Frannie, hugging herself, was waiting on the front stoop when Joshua arrived to the home. Her face was drawn with concern. “He’s home—”

“Good.”

“But something is wrong.”

“What do you mean?”

“It’s like he’s possessed.”

Joshua leaned on a leg. “Can I talk to him?”

Miki, blank-faced, appeared on the other side of the screen door. He pushed his long dark hair out of his eyes.

“Hey Miki,” Joshua said. “Where’d you get to last night?”

A glimpse of fright flashed in his eyes, and then he shook his head and shrugged. “I dunno—”

“What d’ya mean, you don’t know?”

“I can’t remember.”

Joshua dropped his eyes. Geez, he thought, these kids and their drugs.
 
Static. Loud, snowy TV static. And then, a dark hill of ash. That’s where Ioanna was treading towards. Alone, question-less, and determined to climb it. She looked up the pitch-black sky. In its vast, vacant expanse, only the sun flared—its blooming edges blurry as if rendered behind worn scanlines.

The sun shrunk, multiplied, and rolled across her vision. Ioanna rubbed her eyes and focused back to the hill. She continued forwards even as her ears rang with metallic screeching.

When she reached the top, her vision was swarmed by the analogue snow. She rubbed her eyes desperately and then for just that one moment, she saw it—a big, crystal blue lake spanning beyond the hill. There on those glowing waters stood a whited-dressed, little girl. She held tightly onto a teddy bear, face cast down on the waters.

But when tilted her head upwards, her face was expressionless, blank and empty. Whispers. Ioanna heard countless whispers then. Her vision was swarmed by the same snowy static and—rolled to utter darkness.

***
When Ioanna woke from that terrible dream, the clear blue sky spanned outside the tiny airplane window, jet engines whirring. With a jitter out of those tiny speakers, the pilot announced in a metallic voice, “We will be landing in Qangata in approximately ten minutes.”

Ioanna glanced down the window at the massive tundra below, which seemed to span just as much as the sky itself. And just like the sky itself, it looked like a blank canvas—empty, isolated, free. For a single moment, she recalled the lush green regions of the seaside village she had spent most of her life. Her stone-built home by that road in the hill, the old school at the village bottom—where sea and the main village met—and all the red rooftops that up and around the mountain, spanning into the meadows.

She recalled her family bakery. She recalled how, early into every single morning—weekdays and weekends—her parents would rush to start the day. They’d ran back and forth between that giant stone oven, endlessly mixing, kneading, and shaping dough into all kinds of shapes and sizes.
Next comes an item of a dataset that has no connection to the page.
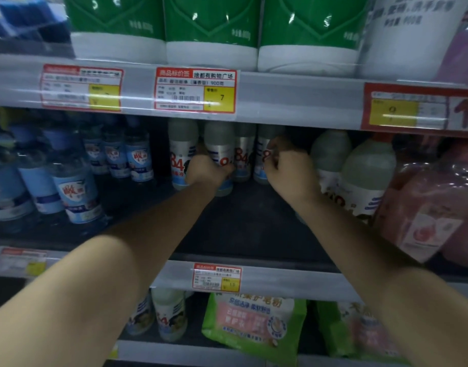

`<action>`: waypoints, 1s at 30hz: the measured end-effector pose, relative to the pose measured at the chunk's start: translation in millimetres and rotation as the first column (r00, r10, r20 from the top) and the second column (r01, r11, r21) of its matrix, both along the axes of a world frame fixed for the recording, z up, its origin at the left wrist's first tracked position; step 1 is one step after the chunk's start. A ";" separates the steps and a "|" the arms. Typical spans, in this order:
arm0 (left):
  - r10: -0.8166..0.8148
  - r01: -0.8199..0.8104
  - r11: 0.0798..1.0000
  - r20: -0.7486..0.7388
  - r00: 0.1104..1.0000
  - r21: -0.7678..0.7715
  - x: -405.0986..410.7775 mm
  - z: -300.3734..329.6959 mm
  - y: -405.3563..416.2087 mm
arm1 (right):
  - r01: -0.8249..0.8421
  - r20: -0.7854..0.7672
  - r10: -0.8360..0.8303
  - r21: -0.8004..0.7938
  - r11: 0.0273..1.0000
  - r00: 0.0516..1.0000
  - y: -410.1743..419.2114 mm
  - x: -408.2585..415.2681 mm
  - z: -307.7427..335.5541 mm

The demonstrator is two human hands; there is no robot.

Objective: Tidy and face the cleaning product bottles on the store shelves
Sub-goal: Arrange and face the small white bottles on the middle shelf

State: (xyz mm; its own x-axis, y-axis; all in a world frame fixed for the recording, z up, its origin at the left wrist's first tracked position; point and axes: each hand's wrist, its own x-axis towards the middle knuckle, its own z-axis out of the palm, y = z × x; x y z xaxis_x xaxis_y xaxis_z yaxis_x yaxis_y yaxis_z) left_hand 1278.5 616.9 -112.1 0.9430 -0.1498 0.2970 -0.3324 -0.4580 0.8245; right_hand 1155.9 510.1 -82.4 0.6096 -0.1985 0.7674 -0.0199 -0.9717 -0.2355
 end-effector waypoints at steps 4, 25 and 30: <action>0.005 -0.005 1.000 -0.006 1.000 0.031 3.0 -1.6 -5.8 | -0.002 -0.024 0.002 -0.002 1.000 1.000 -3.8 -1.8 -1.0; -0.106 0.066 0.990 0.361 0.927 0.121 -57.3 -6.2 -14.7 | -0.129 -0.033 0.127 -0.073 0.989 0.991 -5.4 -30.5 -7.8; -0.531 0.513 0.847 0.174 0.829 0.141 -101.8 -11.3 -34.0 | -0.115 0.019 0.119 -0.145 0.983 0.993 -1.0 -40.4 -13.0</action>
And so they’d go on, working late into the day, just to come home covered in flour, sweat and oven soot. “One day, you and your future husband will inherit that bakery. It’s time you start to learn how,” they said to her the day which followed her sixteenth birthday.
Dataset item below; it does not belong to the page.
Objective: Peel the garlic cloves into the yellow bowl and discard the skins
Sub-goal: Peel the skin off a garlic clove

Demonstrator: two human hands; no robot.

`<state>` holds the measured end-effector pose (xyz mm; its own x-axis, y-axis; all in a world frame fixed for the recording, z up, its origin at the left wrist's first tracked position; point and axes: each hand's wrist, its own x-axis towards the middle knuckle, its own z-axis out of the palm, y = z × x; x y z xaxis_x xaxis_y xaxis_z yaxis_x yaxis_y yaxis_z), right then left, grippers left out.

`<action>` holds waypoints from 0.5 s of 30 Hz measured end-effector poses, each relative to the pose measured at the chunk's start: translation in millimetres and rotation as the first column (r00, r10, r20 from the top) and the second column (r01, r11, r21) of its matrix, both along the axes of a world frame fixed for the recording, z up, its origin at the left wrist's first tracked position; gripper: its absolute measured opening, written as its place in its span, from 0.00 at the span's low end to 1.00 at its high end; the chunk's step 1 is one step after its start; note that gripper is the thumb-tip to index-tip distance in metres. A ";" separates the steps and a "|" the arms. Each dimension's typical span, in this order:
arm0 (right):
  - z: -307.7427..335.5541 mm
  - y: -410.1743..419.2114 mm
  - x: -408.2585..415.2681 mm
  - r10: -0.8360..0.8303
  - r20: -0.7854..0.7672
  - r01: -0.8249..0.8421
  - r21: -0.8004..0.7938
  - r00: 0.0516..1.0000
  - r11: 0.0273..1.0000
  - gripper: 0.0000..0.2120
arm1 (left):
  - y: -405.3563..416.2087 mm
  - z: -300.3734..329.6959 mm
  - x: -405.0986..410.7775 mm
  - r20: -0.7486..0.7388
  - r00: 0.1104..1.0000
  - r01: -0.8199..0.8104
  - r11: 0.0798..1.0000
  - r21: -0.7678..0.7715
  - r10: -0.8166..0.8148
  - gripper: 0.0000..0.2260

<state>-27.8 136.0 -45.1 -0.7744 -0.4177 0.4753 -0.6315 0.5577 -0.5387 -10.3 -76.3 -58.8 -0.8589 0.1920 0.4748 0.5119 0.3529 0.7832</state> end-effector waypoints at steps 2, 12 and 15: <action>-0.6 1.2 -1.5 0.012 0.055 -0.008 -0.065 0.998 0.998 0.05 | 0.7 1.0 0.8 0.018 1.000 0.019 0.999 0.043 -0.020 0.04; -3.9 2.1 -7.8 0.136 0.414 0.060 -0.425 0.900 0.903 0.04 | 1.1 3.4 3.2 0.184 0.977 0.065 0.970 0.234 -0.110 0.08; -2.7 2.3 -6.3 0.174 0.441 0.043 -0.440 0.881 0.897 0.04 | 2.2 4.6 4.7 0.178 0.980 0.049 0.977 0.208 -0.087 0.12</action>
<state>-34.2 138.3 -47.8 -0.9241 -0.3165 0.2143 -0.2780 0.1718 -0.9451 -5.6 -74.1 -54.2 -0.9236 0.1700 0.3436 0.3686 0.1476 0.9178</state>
In front of a Commodore 64 and a tube TV, she refused, and cited her own dreams. Hell followed, and the rest, she placed in the dark farside corner of her memory.

Now, brand new memories had started to occupy it. Memories that made those days look like nothing.

The plane made a sudden pivot to the left and forced her right out of her mind’s eye. Qangata zoomed into view as the plane neared the landing strip. Ioanna leaned back in her seat and relaxed. Out here in the middle of nowhere, she was safe from him. She had to be.

***​

With two suitcases by her hands, Ioanna exited the tiny airport, meeting the tiny town for the first time. The early summer sky was clear and bright, but her mind was not. She could not internally connect frosty, wet air to June. It confused her.

A black truck passed her. As far as she could see, there were corrugated warehouses and electrical poles and radio towers. She checked her wristwatch and realized that she was to meet with her new landlord for the keys. Keys she paid six months of rent in advance for.

She sighed and let a puff of cold air out. “What have I done?”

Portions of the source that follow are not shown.